§ **DATA EXTRACT**:

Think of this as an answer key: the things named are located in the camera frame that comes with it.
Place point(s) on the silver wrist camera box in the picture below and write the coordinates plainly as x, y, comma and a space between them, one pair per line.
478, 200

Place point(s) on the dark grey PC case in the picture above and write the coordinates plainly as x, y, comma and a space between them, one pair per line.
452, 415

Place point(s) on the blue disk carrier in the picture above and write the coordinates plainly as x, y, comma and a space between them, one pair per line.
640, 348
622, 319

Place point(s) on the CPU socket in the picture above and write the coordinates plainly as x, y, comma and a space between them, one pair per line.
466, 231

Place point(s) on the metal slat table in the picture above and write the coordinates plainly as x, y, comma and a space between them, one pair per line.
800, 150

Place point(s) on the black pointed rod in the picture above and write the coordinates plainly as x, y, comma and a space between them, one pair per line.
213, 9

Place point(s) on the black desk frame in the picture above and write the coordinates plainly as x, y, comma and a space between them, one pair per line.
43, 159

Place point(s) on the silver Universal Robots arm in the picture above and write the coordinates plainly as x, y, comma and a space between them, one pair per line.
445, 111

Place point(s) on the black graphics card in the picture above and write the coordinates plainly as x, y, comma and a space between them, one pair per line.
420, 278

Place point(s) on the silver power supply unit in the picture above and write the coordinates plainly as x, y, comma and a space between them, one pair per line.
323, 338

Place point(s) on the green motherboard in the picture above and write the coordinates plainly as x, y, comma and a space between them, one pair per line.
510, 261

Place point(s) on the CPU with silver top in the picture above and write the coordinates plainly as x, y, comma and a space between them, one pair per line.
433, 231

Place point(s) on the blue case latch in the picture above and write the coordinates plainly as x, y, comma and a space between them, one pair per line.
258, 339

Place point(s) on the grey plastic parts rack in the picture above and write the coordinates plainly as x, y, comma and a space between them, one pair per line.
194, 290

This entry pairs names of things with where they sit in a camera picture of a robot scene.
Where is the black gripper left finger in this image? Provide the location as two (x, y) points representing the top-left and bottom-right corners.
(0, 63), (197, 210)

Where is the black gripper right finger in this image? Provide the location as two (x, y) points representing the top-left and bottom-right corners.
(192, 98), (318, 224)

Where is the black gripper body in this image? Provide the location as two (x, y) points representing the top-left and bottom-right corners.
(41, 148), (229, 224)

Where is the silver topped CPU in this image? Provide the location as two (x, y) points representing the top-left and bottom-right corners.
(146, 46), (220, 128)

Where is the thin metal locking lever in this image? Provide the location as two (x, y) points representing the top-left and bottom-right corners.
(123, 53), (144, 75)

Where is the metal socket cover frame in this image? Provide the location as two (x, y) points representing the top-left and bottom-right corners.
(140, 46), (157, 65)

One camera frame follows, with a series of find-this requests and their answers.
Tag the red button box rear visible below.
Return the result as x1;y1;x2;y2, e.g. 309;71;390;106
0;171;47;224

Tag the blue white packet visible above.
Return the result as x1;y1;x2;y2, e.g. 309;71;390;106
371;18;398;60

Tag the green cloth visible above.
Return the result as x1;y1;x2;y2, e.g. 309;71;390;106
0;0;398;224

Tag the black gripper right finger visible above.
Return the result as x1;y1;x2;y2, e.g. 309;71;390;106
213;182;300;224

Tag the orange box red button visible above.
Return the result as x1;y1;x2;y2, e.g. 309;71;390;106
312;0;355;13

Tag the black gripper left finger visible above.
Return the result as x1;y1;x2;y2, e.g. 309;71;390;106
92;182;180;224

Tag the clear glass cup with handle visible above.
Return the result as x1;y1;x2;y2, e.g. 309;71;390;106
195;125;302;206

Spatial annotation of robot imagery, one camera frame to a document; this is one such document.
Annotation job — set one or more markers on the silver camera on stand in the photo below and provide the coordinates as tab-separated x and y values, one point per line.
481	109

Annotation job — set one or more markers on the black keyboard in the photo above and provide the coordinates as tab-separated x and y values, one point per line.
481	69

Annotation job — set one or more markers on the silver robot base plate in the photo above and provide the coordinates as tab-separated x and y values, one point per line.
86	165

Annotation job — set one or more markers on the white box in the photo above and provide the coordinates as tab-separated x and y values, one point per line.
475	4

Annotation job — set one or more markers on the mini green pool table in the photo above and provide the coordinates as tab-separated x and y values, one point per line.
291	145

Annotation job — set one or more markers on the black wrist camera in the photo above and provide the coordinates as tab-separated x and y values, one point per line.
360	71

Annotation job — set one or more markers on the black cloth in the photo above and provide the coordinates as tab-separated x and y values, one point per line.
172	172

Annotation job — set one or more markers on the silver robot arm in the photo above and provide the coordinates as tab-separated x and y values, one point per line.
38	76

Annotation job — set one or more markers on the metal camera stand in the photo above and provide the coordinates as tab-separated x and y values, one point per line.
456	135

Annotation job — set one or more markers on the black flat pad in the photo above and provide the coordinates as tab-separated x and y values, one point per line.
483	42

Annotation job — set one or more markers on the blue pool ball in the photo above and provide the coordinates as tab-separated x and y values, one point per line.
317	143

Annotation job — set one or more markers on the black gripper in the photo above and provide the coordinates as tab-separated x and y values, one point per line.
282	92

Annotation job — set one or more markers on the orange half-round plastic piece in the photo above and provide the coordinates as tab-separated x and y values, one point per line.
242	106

§ **YOUR TASK**:
Retype the whole of the material word for word.

§ **SOLUTION**:
Think of this as an answer key: the things named are located in the camera frame that comes with it.
Place point(s) on the silver wrist camera box in the picture below and write the coordinates plainly as x, y, comma and a space between them, one pair per line.
478, 200

Place point(s) on the dark grey PC case in the picture above and write the coordinates plainly as x, y, comma and a space between them, one pair per line.
452, 415

Place point(s) on the blue disk carrier in the picture above and write the coordinates plainly as x, y, comma and a space between them, one pair per line.
640, 348
622, 319

Place point(s) on the CPU socket in the picture above and write the coordinates plainly as x, y, comma and a space between them, one pair per line.
466, 231

Place point(s) on the metal slat table in the picture above and write the coordinates plainly as x, y, comma and a space between them, one pair per line.
800, 150

Place point(s) on the black pointed rod in the picture above and write the coordinates plainly as x, y, comma and a space between them, one pair per line.
213, 9

Place point(s) on the black desk frame in the picture above and write the coordinates plainly as x, y, comma and a space between them, one pair per line.
43, 159

Place point(s) on the silver Universal Robots arm in the picture above and write the coordinates plainly as x, y, comma and a space between them, one pair per line.
445, 111

Place point(s) on the black graphics card in the picture above and write the coordinates plainly as x, y, comma and a space between them, one pair per line.
420, 278

Place point(s) on the silver power supply unit in the picture above and write the coordinates plainly as x, y, comma and a space between them, one pair per line.
323, 338

Place point(s) on the green motherboard in the picture above and write the coordinates plainly as x, y, comma and a space between them, one pair per line.
510, 261

Place point(s) on the CPU with silver top in the picture above and write the coordinates plainly as x, y, comma and a space between them, one pair per line.
433, 231

Place point(s) on the blue case latch in the picture above and write the coordinates plainly as x, y, comma and a space between them, one pair per line.
258, 339

Place point(s) on the grey plastic parts rack in the picture above and write the coordinates plainly as x, y, comma and a space between them, one pair per line.
194, 290

This entry pairs names of things with where they sit in a camera picture of a robot scene.
Where is the black gripper left finger in this image? Provide the location as two (x, y) points representing the top-left and bottom-right corners.
(0, 63), (197, 210)

Where is the black gripper right finger in this image? Provide the location as two (x, y) points representing the top-left and bottom-right corners.
(192, 98), (318, 224)

Where is the black gripper body in this image? Provide the location as two (x, y) points representing the top-left and bottom-right corners.
(41, 148), (229, 224)

Where is the silver topped CPU in this image? Provide the location as two (x, y) points representing the top-left and bottom-right corners.
(146, 46), (220, 128)

Where is the thin metal locking lever in this image? Provide the location as two (x, y) points representing the top-left and bottom-right corners.
(123, 53), (144, 75)

Where is the metal socket cover frame in this image? Provide the location as two (x, y) points representing the top-left and bottom-right corners.
(140, 46), (157, 65)

One camera frame follows, with a series of find-this requests and their answers.
Tag the red button box rear visible below.
Return the result as x1;y1;x2;y2, e.g. 309;71;390;106
0;171;47;224

Tag the blue white packet visible above.
Return the result as x1;y1;x2;y2, e.g. 309;71;390;106
371;18;398;60

Tag the green cloth visible above.
Return the result as x1;y1;x2;y2, e.g. 309;71;390;106
0;0;398;224

Tag the black gripper right finger visible above.
Return the result as x1;y1;x2;y2, e.g. 309;71;390;106
213;182;300;224

Tag the orange box red button visible above.
Return the result as x1;y1;x2;y2, e.g. 309;71;390;106
312;0;355;13

Tag the black gripper left finger visible above.
Return the result as x1;y1;x2;y2, e.g. 309;71;390;106
92;182;180;224

Tag the clear glass cup with handle visible above.
Return the result as x1;y1;x2;y2, e.g. 309;71;390;106
195;125;302;206

Spatial annotation of robot imagery, one camera frame to a document; this is one such document.
Annotation job — set one or more markers on the silver camera on stand in the photo below and provide the coordinates as tab-separated x and y values, one point per line.
481	109

Annotation job — set one or more markers on the black keyboard in the photo above and provide the coordinates as tab-separated x and y values, one point per line.
481	69

Annotation job — set one or more markers on the silver robot base plate in the photo above and provide the coordinates as tab-separated x and y values, one point per line.
86	165

Annotation job — set one or more markers on the white box in the photo above and provide the coordinates as tab-separated x and y values, one point per line.
475	4

Annotation job — set one or more markers on the mini green pool table in the photo above and provide the coordinates as tab-separated x and y values, one point per line.
291	145

Annotation job — set one or more markers on the black wrist camera in the photo above and provide the coordinates as tab-separated x and y values, one point per line.
360	71

Annotation job — set one or more markers on the black cloth in the photo above and provide the coordinates as tab-separated x and y values, one point per line.
172	172

Annotation job — set one or more markers on the silver robot arm in the photo above and provide the coordinates as tab-separated x and y values, one point per line.
38	76

Annotation job — set one or more markers on the metal camera stand in the photo above and provide the coordinates as tab-separated x and y values, one point per line.
456	135

Annotation job — set one or more markers on the black flat pad in the photo above and provide the coordinates as tab-separated x and y values, one point per line.
483	42

Annotation job — set one or more markers on the blue pool ball in the photo above and provide the coordinates as tab-separated x and y values, one point per line.
317	143

Annotation job — set one or more markers on the black gripper in the photo above and provide the coordinates as tab-separated x and y values, one point per line.
282	92

Annotation job — set one or more markers on the orange half-round plastic piece in the photo above and provide the coordinates as tab-separated x and y values, one point per line.
242	106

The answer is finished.